Yes, I'll change that.

> Or would it be better to eliminate do_memsw_account() altogether,
> and just use !cgroup_subsys_on_dfl(memory_cgrp_subsys) throughout?

I have found do_memsw_account() useful in the past to find those
related pieces. The details elude me know but I remember searching for
this string often during the recent work in this area.

> (Though I don't find "cgroup_subsys_on_dfl" very informative.)

This routinely bothers me as well, but I have not been able to come up
with a good replacement.

memcg_v1()? memcg_legacy_mode()? memory_cgroup_in_bytes()?

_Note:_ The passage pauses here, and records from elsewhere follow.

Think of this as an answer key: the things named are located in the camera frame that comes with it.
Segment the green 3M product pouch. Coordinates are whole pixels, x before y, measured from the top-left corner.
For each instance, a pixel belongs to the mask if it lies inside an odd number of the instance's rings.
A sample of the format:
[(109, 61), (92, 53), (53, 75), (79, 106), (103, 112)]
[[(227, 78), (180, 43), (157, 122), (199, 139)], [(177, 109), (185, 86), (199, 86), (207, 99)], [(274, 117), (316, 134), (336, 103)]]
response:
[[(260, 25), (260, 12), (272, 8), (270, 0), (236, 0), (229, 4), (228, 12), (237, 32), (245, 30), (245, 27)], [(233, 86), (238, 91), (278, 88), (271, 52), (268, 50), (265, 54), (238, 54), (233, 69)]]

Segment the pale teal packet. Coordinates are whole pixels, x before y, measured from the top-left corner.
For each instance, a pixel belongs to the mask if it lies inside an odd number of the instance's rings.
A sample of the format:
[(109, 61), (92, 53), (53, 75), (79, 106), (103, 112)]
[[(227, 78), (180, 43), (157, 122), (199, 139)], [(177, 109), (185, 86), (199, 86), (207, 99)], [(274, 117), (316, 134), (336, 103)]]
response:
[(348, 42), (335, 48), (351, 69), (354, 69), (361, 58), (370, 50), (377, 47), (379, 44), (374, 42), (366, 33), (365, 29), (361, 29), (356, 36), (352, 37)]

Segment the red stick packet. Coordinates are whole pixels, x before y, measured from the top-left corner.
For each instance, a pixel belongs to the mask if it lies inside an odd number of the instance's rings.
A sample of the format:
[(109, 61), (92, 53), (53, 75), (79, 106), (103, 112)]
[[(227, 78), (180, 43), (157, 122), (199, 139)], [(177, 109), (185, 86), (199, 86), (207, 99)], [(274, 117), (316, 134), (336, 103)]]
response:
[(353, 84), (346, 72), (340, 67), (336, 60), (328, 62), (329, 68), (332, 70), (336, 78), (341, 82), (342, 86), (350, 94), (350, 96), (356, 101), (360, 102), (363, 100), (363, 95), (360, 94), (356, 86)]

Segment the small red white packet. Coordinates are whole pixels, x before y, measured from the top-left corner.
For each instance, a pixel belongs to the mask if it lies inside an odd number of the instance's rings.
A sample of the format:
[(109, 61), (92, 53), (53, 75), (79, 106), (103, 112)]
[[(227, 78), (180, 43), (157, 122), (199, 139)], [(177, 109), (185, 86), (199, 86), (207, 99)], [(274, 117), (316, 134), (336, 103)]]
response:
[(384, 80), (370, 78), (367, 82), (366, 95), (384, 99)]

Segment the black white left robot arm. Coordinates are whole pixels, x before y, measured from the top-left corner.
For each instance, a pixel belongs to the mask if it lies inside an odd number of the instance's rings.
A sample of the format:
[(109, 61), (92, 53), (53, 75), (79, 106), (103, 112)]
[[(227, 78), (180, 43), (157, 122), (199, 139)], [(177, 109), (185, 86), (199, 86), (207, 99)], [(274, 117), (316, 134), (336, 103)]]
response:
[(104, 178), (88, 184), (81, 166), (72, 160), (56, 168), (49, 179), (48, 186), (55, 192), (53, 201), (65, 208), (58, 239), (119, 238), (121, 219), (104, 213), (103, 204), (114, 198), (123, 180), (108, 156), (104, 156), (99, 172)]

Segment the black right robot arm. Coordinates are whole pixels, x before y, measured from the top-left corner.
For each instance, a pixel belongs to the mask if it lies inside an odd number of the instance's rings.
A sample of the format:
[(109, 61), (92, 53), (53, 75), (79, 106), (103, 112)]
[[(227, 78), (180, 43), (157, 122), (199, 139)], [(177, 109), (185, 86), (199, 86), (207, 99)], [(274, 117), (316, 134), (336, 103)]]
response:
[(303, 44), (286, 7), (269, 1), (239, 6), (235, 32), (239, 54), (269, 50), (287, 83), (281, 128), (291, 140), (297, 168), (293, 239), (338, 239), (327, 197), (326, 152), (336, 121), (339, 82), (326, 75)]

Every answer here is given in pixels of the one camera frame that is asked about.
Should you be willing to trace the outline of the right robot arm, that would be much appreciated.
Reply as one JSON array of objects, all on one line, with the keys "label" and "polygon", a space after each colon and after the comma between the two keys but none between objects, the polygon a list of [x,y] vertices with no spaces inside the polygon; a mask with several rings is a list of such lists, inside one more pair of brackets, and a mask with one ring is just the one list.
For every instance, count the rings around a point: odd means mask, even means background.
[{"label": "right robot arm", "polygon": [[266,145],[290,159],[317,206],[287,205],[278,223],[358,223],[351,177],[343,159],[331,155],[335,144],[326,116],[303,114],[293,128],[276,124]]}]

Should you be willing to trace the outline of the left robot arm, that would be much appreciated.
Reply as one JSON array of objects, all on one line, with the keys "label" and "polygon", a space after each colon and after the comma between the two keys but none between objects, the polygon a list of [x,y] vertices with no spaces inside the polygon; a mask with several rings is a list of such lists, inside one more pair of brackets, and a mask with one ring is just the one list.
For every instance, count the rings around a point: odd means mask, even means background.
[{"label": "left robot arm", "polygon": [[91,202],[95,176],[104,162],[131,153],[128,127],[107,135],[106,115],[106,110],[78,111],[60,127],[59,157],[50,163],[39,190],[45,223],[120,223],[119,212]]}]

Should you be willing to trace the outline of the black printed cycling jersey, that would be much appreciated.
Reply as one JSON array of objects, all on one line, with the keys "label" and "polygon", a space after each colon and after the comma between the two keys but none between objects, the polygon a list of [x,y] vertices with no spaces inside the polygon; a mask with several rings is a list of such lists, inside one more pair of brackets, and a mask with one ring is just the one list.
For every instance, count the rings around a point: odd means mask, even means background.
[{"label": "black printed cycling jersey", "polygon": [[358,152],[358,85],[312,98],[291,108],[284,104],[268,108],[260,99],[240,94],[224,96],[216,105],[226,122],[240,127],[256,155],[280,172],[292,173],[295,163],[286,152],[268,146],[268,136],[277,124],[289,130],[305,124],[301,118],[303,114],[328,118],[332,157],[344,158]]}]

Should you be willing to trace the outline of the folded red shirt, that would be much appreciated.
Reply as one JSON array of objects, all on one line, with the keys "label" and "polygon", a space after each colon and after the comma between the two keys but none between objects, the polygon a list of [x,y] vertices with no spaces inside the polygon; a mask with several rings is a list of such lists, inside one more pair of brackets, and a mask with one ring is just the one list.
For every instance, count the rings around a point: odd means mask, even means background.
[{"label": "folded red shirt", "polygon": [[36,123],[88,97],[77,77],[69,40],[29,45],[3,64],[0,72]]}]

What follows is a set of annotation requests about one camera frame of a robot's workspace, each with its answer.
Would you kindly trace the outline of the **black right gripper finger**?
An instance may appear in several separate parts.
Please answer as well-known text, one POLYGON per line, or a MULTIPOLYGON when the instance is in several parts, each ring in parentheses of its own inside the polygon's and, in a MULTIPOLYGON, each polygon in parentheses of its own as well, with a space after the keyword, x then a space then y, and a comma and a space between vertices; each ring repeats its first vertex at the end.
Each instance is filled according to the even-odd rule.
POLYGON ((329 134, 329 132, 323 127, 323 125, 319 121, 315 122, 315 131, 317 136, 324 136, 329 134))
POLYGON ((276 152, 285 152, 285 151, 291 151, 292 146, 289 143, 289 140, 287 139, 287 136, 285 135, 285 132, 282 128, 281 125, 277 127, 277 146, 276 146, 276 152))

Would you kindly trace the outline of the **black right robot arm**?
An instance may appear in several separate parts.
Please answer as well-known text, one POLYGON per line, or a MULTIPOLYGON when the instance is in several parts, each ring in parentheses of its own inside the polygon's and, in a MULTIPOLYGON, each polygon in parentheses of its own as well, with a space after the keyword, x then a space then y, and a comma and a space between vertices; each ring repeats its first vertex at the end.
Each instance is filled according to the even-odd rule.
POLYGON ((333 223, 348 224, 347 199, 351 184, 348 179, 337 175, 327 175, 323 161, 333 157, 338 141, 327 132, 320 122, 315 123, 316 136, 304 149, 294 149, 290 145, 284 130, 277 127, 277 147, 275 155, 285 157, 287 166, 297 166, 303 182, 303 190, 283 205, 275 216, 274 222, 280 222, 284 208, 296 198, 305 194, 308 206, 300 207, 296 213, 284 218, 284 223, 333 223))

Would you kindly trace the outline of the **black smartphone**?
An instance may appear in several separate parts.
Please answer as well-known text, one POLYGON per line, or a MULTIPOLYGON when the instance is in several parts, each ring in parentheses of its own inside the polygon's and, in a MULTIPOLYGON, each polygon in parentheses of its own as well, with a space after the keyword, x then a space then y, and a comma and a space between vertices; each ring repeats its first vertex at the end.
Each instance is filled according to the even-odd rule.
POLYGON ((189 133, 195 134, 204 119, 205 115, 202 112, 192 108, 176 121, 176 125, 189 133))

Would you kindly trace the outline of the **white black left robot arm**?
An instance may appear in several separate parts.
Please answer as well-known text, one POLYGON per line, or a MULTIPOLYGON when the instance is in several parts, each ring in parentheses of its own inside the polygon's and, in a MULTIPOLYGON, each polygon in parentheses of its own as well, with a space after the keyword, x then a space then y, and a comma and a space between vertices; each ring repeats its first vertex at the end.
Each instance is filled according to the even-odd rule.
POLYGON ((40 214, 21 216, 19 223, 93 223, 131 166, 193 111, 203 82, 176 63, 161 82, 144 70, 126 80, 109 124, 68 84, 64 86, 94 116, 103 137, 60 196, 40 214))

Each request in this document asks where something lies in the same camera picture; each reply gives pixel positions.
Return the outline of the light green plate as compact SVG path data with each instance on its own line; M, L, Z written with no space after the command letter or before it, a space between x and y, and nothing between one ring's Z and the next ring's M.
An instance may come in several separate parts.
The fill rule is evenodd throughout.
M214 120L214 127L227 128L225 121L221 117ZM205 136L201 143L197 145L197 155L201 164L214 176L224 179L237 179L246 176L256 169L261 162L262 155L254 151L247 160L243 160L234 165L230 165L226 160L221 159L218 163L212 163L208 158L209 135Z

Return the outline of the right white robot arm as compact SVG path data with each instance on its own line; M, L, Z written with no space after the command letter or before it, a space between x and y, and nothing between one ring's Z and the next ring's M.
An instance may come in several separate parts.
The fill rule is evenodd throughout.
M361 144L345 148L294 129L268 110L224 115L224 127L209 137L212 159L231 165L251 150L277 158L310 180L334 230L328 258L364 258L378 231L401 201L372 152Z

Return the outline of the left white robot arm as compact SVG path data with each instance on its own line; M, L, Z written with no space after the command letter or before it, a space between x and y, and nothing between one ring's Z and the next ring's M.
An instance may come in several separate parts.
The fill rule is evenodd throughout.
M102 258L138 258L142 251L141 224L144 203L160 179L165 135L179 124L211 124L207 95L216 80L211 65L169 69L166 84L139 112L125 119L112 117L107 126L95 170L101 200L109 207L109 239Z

> > @@ -7291,27 +7287,13 @@ static struct cftype memsw_files[] = {
> > { }, /* terminate */
> > };
> >
> > -/*
> > - * If mem_cgroup_swap_init() is implemented as a subsys_initcall()
> > - * instead of a core_initcall(), this could mean cgroup_memory_noswap still
> > - * remains set to false even when memcg is disabled via "cgroup_disable=memory"
> > - * boot parameter. This may result in premature OOPS inside
> > - * mem_cgroup_get_nr_swap_pages() function in corner cases.
> > - */
> > static int __init mem_cgroup_swap_init(void)
> > {
> > - /* No memory control -> no swap control */
> > - if (mem_cgroup_disabled())
> > - cgroup_memory_noswap = true;
> > -
> > - if (cgroup_memory_noswap)
> > - return 0;
> > -
>
> Shakeel suggested "if (mem_cgroup_disabled()) return 0;" here,
> and that was the first thing I tried when I got the crash.

It really isn't obviously safe. I'll put it back in.